Il est 10 heures et demi au Parc Historique de la Canne à Sucre, plus d’une dizaine de personnes se précipitent à l’entrée, comme s’ils voulaient échapper à une tonne de poussière qui s’élève dans l’air pour nuire à leurs santés. Une participante se plaint en maudissant le Maire de la commune de Tabarre qui selon elle n’a rien fait pour changer cette situation tout en affirmant qu’elle ne reviendra pas jusqu’à ce cette maudite route soit bétonnée ou asphaltée.

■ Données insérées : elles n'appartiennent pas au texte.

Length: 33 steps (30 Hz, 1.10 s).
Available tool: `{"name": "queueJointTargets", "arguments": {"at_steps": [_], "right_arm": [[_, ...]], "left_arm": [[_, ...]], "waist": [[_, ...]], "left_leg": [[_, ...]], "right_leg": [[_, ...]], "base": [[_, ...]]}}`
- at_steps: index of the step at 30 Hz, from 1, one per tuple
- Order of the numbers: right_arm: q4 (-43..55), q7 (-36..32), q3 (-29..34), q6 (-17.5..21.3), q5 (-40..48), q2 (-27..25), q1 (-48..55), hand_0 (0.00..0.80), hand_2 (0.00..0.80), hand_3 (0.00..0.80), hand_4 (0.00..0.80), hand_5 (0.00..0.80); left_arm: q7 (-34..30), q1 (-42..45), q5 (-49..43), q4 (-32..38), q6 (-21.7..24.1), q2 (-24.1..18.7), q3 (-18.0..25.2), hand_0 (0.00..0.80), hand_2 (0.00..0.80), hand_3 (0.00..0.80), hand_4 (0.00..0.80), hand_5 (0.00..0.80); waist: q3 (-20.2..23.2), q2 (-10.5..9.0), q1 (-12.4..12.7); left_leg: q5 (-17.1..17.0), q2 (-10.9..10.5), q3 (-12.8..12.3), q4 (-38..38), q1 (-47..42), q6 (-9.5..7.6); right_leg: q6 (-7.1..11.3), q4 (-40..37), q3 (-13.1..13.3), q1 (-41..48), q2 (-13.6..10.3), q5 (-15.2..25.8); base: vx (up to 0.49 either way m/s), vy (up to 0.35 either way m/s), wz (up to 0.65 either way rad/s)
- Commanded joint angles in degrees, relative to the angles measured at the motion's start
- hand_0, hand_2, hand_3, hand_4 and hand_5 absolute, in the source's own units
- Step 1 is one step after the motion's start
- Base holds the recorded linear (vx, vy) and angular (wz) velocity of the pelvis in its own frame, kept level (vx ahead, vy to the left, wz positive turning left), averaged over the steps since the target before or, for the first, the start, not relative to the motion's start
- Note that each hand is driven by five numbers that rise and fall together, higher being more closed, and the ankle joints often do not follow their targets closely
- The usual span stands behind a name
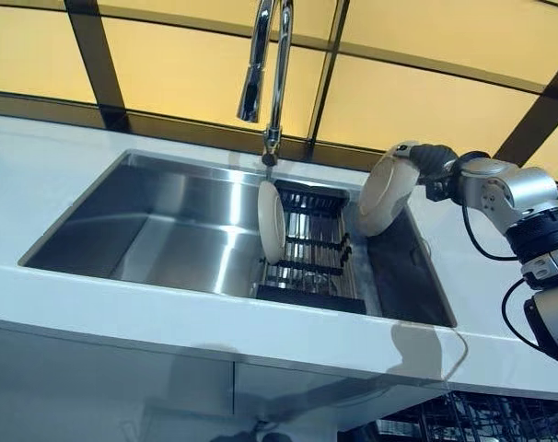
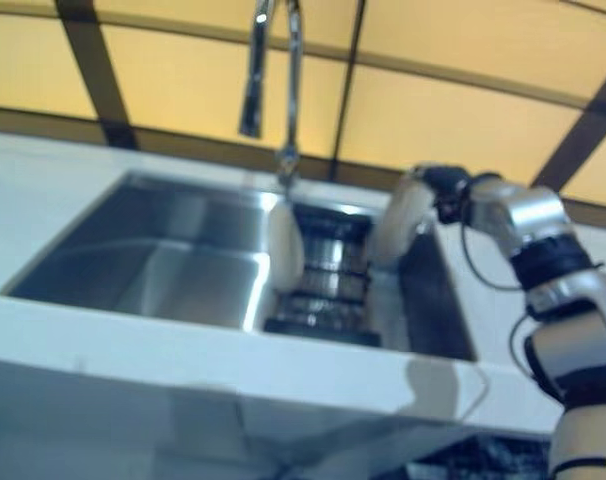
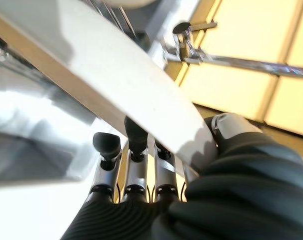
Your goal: Take plates into dishwasher
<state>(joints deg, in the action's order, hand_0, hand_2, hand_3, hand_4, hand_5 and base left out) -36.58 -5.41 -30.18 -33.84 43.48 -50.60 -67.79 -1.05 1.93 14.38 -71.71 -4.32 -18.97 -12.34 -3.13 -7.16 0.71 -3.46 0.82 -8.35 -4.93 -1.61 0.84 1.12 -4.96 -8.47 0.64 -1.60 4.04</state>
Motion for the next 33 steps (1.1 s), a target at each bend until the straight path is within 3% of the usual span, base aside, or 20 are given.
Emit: {"name": "queueJointTargets", "arguments": {"at_steps": [1,13,20,25,26,33], "right_arm": [[-2.2,1.8,-3.2,4.9,-0.2,-6.3,-9.2,0.8,0.8,0.8,0.8,0.8],[-2.6,-4.0,-4.7,6.5,-4.5,-16.2,-9.6,0.8,0.8,0.8,0.8,0.8],[-3.5,-11.2,-1.7,7.7,-7.0,-22.3,-5.1,0.8,0.8,0.8,0.8,0.8],[-2.9,-16.5,4.9,8.3,-10.4,-26.9,4.5,0.8,0.8,0.8,0.8,0.8],[-2.6,-17.4,6.5,8.6,-11.1,-27.8,6.8,0.8,0.8,0.8,0.8,0.8],[3.0,-24.0,23.7,16.1,-16.6,-31.0,30.1,0.8,0.8,0.8,0.8,0.8]], "left_arm": [[0.3,-1.7,-2.1,-4.2,0.5,-0.6,-2.7,0.0,0.0,0.0,0.0,0.0],[-0.1,-0.8,-3.2,-3.9,-0.3,-0.4,-3.6,0.0,0.0,0.0,0.0,0.0],[-0.9,-0.6,-4.7,-3.9,-0.5,-1.1,-3.0,0.0,0.0,0.0,0.0,0.0],[-1.9,-0.5,-5.9,-3.6,-1.1,-1.6,-2.0,0.0,0.0,0.0,0.0,0.0],[-2.1,-0.4,-6.2,-3.6,-1.2,-1.5,-1.9,0.0,0.0,0.0,0.0,0.0],[-3.3,0.1,-7.3,-3.5,-1.7,-2.2,0.3,0.0,0.0,0.0,0.0,0.0]], "waist": [[1.7,-0.46,-0.8],[3.7,-0.78,-5.3],[4.1,-0.47,-8.2],[4.3,-0.18,-10.3],[4.2,0.26,-10.9],[3.9,0.77,-13.6]], "left_leg": [[5.8,-1.0,-1.8,-0.1,-2.4,-0.11],[6.3,-0.1,-5.5,-0.1,-3.5,-0.26],[6.9,0.8,-8.3,-0.1,-4.6,-0.32],[7.1,1.3,-10.9,-0.1,-5.1,-0.27],[8.0,1.4,-10.5,-0.1,-5.7,-0.2],[8.3,1.9,-12.7,-0.1,-5.8,-0.38]], "right_leg": [[3.17,0.0,2.7,2.5,1.5,-2.8],[3.72,0.0,8.2,1.4,3.2,-1.4],[4.14,0.0,9.6,1.4,3.6,-1.2],[4.5,0.0,10.0,1.0,3.6,-0.9],[4.96,0.0,9.8,1.6,3.5,-1.4],[5.3,0.0,9.6,0.9,3.4,-1.1]], "base": [[-0.015,0.001,-0.21],[-0.002,-0.008,-0.27],[0.029,-0.027,-0.27],[0.045,-0.028,-0.23],[0.072,-0.015,-0.1],[0.028,-0.061,-0.19]]}}
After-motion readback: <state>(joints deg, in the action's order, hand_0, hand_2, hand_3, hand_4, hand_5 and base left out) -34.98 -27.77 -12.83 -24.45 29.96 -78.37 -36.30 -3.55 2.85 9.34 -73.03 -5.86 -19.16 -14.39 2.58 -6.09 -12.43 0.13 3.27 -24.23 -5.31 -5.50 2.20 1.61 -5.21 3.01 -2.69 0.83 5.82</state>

Comme d’habitude, il y a un retard au niveau des paiements à onze heures, il était encore impossible de retirer son livre et à midi le parc était à moitié vide. Pourquoi ce désintéressement soudain pour la grande Foire du livre? Est-ce que le billet d’entrée qui est devenu trop cher (300 gourdes jeudi, 200 gourdes vendredi) qui décourage les visiteurs? Est-ce que Livre en folie est arrivé à un stade tel qu’il faudrait avoir de la publicité sur chaque centimètre du parc? Nous n’en sommes pas sûrs de toute façon.
Pour remédier au problème de poussière, les organisateurs ont pensé engager des camions d’eau pour arroser toute la route de Tabarre. Vers 2h PM, « van an vire » le grand public a répondu présent, ils ont fait le déplacement en masse pour venir supporter les auteurs haïtiens et quelques invités internationaux. 161 auteurs en signature et plus de 1.860 titres pour le bonheur des lecteurs.

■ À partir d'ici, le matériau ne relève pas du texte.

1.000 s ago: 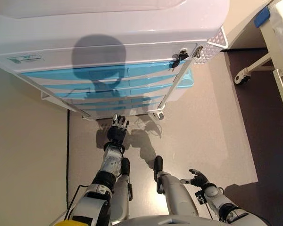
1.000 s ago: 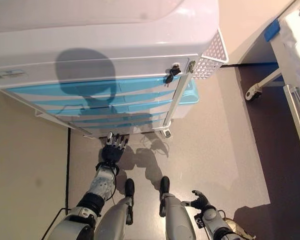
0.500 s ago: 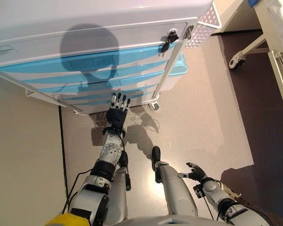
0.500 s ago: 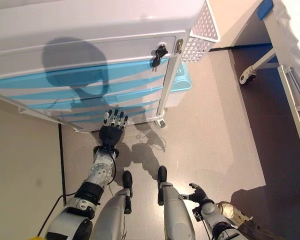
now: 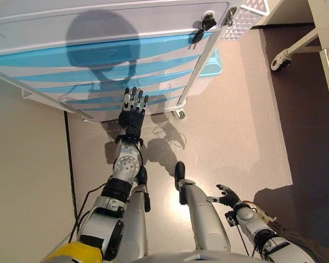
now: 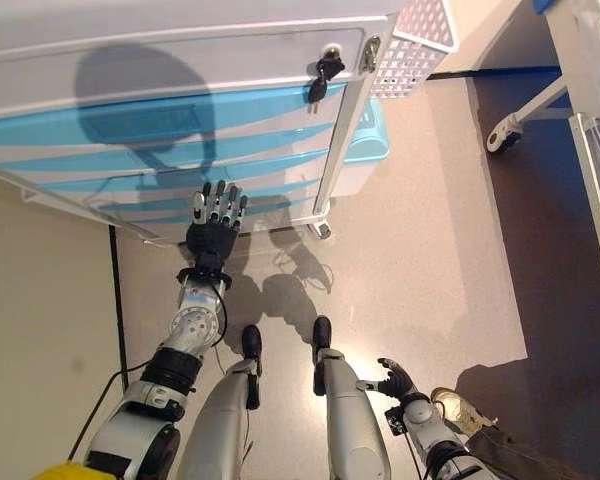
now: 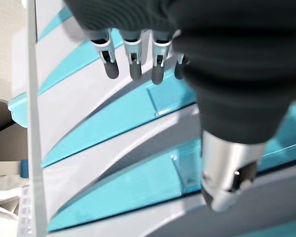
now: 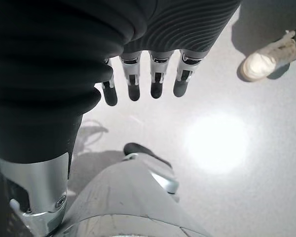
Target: Open the drawer and pick up the medicine
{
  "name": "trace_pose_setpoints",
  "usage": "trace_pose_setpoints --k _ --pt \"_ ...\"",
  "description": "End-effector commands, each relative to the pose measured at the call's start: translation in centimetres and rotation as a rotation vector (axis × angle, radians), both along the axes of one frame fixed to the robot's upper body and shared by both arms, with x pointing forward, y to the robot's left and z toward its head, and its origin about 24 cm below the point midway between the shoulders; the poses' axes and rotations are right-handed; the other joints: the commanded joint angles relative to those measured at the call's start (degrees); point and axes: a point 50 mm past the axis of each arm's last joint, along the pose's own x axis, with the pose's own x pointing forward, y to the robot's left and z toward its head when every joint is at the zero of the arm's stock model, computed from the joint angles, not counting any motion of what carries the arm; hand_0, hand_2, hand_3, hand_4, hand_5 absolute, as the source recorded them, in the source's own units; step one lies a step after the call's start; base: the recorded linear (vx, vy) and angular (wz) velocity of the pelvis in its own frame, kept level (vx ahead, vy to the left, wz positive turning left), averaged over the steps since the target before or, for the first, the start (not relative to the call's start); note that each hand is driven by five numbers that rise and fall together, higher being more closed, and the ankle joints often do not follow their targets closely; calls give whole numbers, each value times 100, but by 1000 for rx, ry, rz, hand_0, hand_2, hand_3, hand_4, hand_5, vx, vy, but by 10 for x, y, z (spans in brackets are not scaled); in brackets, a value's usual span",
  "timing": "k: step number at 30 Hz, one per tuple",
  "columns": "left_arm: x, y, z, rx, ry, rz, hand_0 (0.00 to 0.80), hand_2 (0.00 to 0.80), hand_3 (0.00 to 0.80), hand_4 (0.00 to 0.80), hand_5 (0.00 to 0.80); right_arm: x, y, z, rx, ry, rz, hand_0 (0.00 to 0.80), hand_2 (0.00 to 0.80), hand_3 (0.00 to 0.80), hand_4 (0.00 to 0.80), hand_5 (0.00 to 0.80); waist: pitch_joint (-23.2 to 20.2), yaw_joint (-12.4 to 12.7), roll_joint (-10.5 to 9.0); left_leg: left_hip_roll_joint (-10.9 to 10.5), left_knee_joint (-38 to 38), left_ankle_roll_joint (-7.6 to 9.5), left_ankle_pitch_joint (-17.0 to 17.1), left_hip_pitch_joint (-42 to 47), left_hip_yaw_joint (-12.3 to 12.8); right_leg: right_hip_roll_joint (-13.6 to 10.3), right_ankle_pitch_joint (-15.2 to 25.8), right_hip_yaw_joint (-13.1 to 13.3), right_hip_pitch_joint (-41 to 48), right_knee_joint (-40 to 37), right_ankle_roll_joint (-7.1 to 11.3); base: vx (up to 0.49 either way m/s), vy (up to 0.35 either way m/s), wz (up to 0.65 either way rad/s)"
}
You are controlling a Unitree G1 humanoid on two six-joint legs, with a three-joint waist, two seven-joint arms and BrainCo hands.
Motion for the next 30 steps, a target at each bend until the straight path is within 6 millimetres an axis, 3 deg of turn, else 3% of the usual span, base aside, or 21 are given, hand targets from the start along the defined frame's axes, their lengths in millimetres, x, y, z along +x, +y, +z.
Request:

Livres en folie est devenu une plateforme permettant à des institutions comme Miss Haiti de vendre leurs produits. Ce qui a retenu notre attention c’est le nombre d’étrangers qui a pratiquement doublé depuis l’année dernière : Yvan Amar, Michel Vézina, Christian Garcin, Valérie Marin, Madison Smartt Bell… Livres en folie première journée de vous à moi (en reprenant Sister M*) nous ne sommes pas si sûr de pouvoir faire un bilan.